In 1994, the normal life Corneille Nyungura lived with his family in Rwanda was shattered when the largest genocide in modern history claimed more than 800,000 lives—including those of his entire family. Nyungura managed to escape to Germany, adopted by friends of his parents, and became one of Canada's and France's most popular musicians. This is his story.
I was born in Germany, where my parents were studying, and moved to their homeland, Rwanda, when I was 6 1/2 years old. I was brought to "my" country a stranger.

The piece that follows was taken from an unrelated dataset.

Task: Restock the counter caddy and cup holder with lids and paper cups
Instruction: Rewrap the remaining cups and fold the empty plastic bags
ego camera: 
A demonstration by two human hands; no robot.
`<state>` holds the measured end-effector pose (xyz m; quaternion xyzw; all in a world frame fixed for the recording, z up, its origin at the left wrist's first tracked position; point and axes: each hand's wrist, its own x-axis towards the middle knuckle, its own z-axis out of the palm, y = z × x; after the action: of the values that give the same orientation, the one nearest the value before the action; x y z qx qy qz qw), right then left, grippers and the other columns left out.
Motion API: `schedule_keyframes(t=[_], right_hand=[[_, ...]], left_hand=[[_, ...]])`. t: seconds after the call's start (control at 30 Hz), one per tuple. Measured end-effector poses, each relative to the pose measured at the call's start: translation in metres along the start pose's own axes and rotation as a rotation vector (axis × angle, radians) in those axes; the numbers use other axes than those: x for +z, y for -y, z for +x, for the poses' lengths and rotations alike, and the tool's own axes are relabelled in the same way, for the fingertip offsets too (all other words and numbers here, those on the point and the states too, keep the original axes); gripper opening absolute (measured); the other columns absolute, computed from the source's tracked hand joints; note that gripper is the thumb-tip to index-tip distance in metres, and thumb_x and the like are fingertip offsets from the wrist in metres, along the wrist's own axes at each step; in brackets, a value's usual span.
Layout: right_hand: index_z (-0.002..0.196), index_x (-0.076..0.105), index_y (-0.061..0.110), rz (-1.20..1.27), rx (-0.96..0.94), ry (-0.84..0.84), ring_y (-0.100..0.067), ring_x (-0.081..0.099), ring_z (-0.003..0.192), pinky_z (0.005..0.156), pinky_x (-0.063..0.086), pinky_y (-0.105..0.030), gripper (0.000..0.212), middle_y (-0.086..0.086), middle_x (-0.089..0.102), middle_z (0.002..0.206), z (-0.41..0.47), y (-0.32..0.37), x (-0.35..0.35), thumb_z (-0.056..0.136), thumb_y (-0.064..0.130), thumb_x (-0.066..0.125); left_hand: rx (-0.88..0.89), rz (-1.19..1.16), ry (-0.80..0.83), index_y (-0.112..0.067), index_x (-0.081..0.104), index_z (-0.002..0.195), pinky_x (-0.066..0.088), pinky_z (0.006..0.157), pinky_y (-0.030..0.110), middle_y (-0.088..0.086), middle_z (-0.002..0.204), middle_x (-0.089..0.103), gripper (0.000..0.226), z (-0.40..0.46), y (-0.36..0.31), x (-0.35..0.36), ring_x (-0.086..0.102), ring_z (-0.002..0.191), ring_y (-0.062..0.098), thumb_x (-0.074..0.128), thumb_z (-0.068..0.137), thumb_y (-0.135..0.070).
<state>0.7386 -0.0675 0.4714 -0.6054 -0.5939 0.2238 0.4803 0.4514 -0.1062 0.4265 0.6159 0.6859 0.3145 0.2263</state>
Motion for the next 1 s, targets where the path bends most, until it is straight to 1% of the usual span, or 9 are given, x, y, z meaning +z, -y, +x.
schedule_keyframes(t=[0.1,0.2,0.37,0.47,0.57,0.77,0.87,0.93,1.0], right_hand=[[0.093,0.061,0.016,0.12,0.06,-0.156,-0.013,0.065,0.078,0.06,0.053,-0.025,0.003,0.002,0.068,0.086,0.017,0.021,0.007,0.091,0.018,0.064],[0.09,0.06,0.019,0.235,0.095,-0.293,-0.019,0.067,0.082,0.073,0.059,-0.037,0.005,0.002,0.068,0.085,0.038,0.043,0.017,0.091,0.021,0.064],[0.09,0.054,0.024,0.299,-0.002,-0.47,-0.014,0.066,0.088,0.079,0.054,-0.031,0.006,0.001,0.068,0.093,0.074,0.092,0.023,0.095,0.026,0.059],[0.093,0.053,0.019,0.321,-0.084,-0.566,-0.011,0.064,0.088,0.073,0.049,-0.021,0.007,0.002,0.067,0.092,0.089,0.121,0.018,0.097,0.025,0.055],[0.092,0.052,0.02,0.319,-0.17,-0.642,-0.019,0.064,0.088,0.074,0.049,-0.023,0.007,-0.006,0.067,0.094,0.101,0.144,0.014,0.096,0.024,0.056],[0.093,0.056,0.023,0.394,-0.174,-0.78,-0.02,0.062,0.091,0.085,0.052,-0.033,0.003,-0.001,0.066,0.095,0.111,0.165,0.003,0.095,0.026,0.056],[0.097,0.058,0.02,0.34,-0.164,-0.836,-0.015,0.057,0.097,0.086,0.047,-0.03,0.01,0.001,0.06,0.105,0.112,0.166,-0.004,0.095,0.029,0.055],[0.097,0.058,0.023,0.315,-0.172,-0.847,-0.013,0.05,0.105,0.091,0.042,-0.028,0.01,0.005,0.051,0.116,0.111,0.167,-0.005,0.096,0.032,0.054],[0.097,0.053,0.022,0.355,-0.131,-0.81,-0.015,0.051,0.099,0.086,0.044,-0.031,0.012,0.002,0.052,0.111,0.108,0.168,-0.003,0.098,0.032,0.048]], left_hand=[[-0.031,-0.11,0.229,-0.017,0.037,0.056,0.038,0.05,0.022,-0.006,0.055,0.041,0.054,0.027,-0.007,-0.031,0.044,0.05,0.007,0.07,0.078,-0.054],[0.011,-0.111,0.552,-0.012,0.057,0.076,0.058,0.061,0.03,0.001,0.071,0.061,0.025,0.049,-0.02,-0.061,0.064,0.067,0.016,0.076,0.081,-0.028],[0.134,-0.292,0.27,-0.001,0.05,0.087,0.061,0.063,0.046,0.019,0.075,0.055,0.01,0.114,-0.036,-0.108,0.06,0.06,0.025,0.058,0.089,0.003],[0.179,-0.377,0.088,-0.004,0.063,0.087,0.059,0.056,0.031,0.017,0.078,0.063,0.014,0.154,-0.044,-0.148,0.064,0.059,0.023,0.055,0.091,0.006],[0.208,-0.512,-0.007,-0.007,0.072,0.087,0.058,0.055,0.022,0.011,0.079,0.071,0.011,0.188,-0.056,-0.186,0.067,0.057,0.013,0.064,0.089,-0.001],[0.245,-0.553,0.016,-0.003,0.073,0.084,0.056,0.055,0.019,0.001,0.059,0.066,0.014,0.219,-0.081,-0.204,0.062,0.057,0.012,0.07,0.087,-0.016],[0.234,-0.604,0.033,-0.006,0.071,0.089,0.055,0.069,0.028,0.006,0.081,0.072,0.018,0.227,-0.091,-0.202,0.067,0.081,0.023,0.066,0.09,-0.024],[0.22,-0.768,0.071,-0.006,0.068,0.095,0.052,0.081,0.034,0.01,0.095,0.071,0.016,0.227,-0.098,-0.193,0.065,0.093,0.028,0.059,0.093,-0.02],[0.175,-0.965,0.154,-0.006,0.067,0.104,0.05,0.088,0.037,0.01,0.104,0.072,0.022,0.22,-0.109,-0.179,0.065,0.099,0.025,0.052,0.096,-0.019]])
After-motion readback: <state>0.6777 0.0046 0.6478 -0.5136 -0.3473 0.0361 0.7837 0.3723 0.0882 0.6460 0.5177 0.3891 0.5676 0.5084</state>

The culture shock was considerable, and let's just say I had a bit of a hard time blending in, being a dark-skinned, German-speaking boy.

To make matters more culturally confusing for me, my parents decided they were going to keep one foot in the west, speaking German at home, and make me listen to Beethoven, Mahalia Jackson and Johnny Cash. This partly explains why any other morning, as a young teenager, I could be found humming a Babyface tune instead of a Koffi Olomidé party anthem.

At 16, I started a band with three other kids from my neighborhood. My father heard and encouraged my undeniable passion for music. He even offered to pay for my band's first demo. That's odd, even to western cultural standards. I can still hear a friend telling me: "Your dad is so cool! I can't even tell mine I make music." That was my father.

My parents belonged to the minuscule westernized intellectual, and later, social elite. My father was an engineer, and my mother beat the odds even more. She was an executive at one of the top banks in the country, the only woman to occupy that position if I remember well. That was my mother. That said, Africa is socially structured in such a way that it allowed those of us who were interested to interact with the less socially privileged. This might explain why I remained so naïve and completely oblivious to the political/ethnic time bomb that was ticking all over our beloved country.

Ironically, one of my favorite songs to cover was Boyz II Men's "End of the Road." We should have seen it coming, but we didn't. Not me, not my parents. Even when evil materialized in grenade sounds and screams, clearly audible right next to our home, we stayed in denial. It cost me the lives of my entire family—my father, my mother, my two younger brothers and my baby sister. One night they came, armed to the teeth, and shot everyone in my household.